Count regions with DFS
Company: Amazon
Role: Software Engineer
Category: Coding & Algorithms
Difficulty: Medium
Interview Round: Technical Screen
Quick Answer: This question evaluates proficiency in graph traversal and grid-based connected-component detection using depth-first search on a binary m x n grid, along with algorithmic complexity analysis and techniques to avoid revisiting cells.
Constraints
- 1 <= m, n is the grid dimensions; the grid may also be empty ([] or [[]]), which has 0 regions.

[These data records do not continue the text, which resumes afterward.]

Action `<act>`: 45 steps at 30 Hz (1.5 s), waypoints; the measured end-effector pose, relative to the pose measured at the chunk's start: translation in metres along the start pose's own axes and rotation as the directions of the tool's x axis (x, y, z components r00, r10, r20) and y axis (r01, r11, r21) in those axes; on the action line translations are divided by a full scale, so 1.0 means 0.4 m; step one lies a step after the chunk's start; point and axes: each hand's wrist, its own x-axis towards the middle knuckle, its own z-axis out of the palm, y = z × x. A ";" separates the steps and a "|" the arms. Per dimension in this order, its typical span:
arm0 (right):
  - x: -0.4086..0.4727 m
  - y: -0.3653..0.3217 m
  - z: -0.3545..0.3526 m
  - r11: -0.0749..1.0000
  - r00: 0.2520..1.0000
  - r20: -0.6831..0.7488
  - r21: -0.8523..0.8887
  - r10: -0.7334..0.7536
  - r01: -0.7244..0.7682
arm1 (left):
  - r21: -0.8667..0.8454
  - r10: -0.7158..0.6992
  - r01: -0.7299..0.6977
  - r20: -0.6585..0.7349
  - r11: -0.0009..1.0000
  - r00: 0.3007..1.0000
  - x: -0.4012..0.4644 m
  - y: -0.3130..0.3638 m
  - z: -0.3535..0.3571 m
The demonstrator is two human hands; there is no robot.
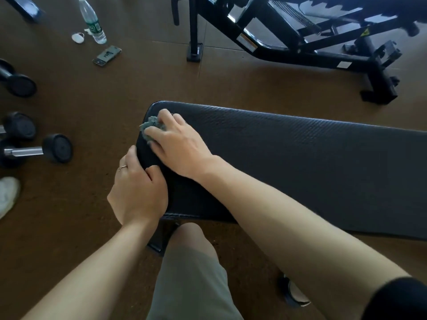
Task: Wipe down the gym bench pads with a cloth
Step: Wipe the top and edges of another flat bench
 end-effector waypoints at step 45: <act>-0.299 -0.197 -0.057 0.994 0.993 -0.038 0.038 0.108 -0.107 | -0.560 -0.177 0.343 0.330 0.754 0.927 0.079 -0.057 -0.033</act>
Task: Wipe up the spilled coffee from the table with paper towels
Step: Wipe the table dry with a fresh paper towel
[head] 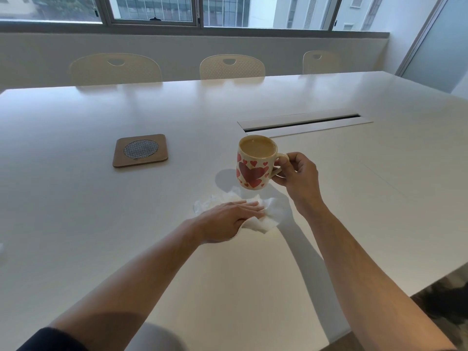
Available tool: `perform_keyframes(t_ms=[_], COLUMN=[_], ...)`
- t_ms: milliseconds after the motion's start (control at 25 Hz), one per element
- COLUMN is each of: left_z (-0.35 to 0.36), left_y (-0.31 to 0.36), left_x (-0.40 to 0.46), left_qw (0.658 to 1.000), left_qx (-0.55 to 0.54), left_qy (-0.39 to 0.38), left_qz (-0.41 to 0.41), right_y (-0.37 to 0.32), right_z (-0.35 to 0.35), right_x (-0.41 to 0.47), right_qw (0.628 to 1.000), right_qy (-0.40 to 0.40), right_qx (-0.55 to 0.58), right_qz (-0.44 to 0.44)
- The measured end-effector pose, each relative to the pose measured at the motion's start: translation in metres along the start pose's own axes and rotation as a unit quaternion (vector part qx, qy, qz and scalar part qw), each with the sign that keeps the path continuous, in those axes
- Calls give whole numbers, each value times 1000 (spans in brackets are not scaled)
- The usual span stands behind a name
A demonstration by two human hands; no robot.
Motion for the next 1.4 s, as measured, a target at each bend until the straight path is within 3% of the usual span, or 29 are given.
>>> perform_keyframes(t_ms=[240, 400, 560, 680, 760, 880, 1000, 1120, 1400], left_z=[-2, -5, -16, -27, -35, -46, -46, -35, -26], left_y=[8, 2, -12, -23, -34, -48, -53, -54, -67], left_x=[-25, -44, -63, -67, -68, -70, -60, -38, 10], left_qw=[998, 985, 948, 909, 894, 901, 911, 952, 971], left_qx=[-59, -147, -262, -320, -290, -112, -59, 19, 84], left_qy=[7, 29, 94, 203, 289, 339, 298, 178, 60], left_qz=[-16, -85, -155, -175, -182, -245, -278, -249, -215], right_y=[-1, -3, 0, 3, 4, 4, 4, 6, 2], right_z=[6, 8, 10, 11, 11, 12, 12, 14, 7], right_x=[-2, -5, -9, -11, -13, -13, -13, -14, -17], right_qw=[1000, 1000, 1000, 999, 999, 999, 999, 999, 999], right_qy=[0, -5, -10, -13, -11, -9, -7, 0, 10], right_qx=[-9, 5, 24, 28, 30, 27, 29, 26, 20], right_qz=[6, 10, 16, 21, 23, 22, 23, 26, 22])
Point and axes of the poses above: each hand's wrist, its own x-axis towards the middle knuckle, its own z-axis out of the palm, y = z × x, the point moved 4 cm from there along x, towards the middle knuckle, and after that the axes turned 2 degrees about x, right-handed, at the moved point
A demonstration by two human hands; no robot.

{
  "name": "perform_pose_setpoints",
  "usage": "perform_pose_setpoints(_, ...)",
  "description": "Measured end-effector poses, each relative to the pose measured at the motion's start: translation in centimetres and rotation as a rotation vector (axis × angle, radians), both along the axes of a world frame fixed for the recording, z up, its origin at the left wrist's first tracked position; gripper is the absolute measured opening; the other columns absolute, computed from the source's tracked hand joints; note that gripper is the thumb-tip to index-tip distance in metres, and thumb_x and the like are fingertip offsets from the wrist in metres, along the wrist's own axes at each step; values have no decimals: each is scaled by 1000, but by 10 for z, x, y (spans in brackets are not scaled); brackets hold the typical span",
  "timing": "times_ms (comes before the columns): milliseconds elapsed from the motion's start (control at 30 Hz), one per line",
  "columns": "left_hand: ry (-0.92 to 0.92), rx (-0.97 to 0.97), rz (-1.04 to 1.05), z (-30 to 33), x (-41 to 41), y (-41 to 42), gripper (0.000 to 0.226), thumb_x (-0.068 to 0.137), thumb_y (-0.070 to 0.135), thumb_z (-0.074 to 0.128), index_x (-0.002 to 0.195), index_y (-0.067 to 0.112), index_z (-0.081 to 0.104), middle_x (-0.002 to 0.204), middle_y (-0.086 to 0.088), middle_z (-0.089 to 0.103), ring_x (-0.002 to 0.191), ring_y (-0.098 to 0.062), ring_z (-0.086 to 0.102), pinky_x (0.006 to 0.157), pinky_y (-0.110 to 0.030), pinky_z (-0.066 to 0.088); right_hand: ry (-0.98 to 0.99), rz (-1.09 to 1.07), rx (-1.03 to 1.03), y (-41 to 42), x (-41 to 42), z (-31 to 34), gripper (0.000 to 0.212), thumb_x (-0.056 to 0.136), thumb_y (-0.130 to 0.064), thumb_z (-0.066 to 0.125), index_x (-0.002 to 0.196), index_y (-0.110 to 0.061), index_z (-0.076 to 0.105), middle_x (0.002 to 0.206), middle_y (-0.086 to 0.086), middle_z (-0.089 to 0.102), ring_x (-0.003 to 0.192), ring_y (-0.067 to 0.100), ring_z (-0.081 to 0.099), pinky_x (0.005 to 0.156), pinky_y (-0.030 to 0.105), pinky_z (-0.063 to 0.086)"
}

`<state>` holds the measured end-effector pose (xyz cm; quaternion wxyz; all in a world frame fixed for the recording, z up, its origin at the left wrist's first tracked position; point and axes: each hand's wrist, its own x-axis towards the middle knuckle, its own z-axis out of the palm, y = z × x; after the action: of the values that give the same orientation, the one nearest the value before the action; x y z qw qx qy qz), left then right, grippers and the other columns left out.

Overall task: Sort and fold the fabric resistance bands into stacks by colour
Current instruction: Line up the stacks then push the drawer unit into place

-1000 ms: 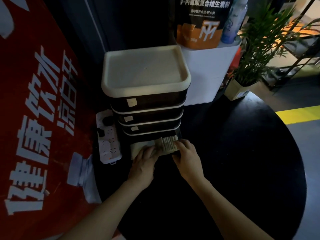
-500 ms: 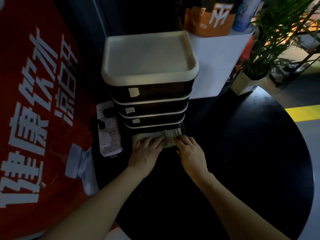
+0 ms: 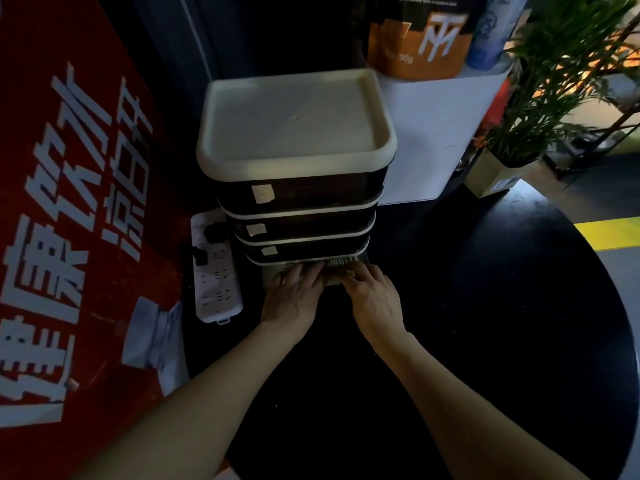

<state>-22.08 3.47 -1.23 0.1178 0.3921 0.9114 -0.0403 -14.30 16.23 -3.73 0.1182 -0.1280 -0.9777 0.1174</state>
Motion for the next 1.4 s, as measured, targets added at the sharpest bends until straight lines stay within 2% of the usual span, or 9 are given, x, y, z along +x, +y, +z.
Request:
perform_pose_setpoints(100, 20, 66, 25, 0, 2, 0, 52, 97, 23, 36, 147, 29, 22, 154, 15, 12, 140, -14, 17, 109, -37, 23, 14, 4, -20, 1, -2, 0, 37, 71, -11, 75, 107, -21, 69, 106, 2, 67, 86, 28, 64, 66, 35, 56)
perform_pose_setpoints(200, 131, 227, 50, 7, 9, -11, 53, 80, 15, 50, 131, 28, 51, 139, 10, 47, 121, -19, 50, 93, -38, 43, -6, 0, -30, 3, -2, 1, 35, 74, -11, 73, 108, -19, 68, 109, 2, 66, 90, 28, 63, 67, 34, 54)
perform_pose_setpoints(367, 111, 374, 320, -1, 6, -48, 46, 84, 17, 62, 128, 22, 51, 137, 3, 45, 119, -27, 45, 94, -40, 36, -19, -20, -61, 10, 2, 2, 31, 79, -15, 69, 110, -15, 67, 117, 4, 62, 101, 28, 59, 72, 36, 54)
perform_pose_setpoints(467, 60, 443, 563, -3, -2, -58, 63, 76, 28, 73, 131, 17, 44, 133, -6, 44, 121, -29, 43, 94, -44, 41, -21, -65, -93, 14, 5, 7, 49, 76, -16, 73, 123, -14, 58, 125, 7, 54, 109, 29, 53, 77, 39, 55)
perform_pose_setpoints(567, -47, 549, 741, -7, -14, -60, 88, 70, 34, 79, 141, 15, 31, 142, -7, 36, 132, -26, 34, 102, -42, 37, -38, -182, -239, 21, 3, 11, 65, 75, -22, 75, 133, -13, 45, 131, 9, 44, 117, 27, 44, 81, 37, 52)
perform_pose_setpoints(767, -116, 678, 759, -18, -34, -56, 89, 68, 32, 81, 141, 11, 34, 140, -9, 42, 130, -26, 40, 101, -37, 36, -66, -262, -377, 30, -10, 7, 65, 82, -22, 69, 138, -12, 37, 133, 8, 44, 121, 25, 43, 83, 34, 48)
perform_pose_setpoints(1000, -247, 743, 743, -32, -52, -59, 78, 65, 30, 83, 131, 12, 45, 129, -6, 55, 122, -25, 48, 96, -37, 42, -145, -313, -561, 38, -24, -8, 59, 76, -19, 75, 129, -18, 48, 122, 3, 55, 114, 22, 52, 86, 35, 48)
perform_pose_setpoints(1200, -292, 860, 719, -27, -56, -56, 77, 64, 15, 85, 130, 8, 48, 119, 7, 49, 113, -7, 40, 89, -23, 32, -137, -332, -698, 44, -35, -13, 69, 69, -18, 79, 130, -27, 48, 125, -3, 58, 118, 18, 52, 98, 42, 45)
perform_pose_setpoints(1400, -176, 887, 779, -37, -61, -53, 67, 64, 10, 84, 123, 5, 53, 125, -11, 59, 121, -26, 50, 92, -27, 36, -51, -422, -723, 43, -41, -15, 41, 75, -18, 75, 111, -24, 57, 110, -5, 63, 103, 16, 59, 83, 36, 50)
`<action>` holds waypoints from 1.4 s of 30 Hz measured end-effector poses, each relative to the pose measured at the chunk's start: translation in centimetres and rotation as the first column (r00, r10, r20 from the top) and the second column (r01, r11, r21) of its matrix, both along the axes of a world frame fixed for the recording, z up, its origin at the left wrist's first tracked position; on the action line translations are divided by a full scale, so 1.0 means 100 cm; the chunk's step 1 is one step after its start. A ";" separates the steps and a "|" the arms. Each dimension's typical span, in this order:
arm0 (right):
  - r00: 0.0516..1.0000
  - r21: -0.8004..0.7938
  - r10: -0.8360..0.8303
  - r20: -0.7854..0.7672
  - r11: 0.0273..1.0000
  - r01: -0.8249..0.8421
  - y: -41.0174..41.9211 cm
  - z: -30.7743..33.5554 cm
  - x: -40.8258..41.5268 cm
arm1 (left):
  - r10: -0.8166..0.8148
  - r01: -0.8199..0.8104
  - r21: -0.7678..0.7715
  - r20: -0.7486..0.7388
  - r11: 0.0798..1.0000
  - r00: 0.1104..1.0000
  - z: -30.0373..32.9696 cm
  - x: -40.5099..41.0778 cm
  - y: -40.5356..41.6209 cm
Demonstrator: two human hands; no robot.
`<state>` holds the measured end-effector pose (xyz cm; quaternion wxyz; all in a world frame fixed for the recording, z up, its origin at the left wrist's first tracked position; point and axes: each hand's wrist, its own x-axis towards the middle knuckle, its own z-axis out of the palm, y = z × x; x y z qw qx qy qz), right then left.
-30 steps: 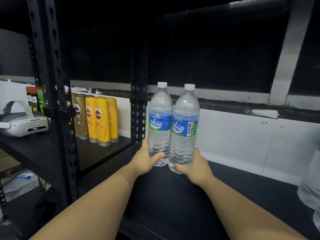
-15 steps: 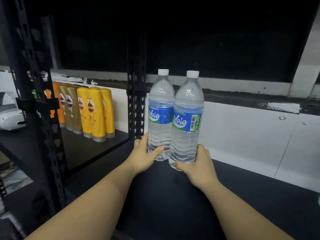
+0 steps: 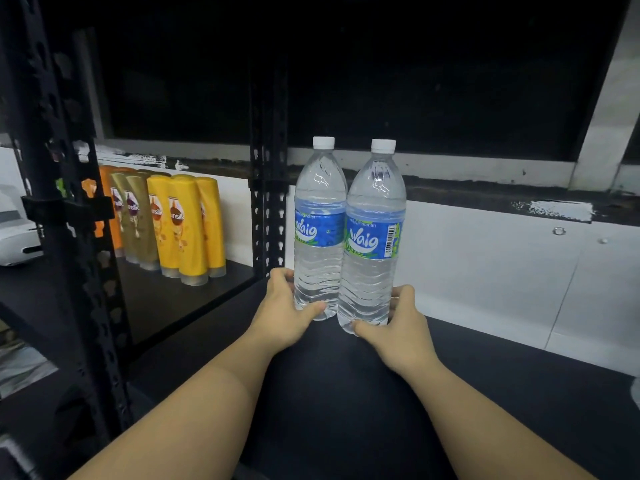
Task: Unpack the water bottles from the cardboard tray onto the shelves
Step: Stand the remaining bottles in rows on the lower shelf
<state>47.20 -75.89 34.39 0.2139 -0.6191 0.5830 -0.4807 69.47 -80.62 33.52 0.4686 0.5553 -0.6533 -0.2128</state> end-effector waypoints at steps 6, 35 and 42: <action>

- grid[i][j] is either 0 or 1.
- Adjacency is 4-directional only (up, down, left, right) — diagonals do not connect.
- Mark each cell as visited the moment you enqueue/push it to avoid revisiting and double-counting.
Examples
Input: ([[1,1,0,0,0],[1,1,0,0,0],[0,0,1,0,0],[0,0,0,1,1]],)
Expected Output: 3
Explanation: Three regions: the 2x2 block top-left, the lone 1 in the middle, and the pair of 1s bottom-right.
Input: ([[1,0,1,0,1],[0,1,0,1,0],[1,0,1,0,1]],)
Expected Output: 8
Explanation: Checkerboard pattern — every 1 is isolated (no 4-directional neighbor that is also 1), so each of the 8 ones is its own region.
Input: ([[1,1,1],[1,1,1],[1,1,1]],)
Expected Output: 1
Explanation: All cells are 1 and fully connected, forming a single region.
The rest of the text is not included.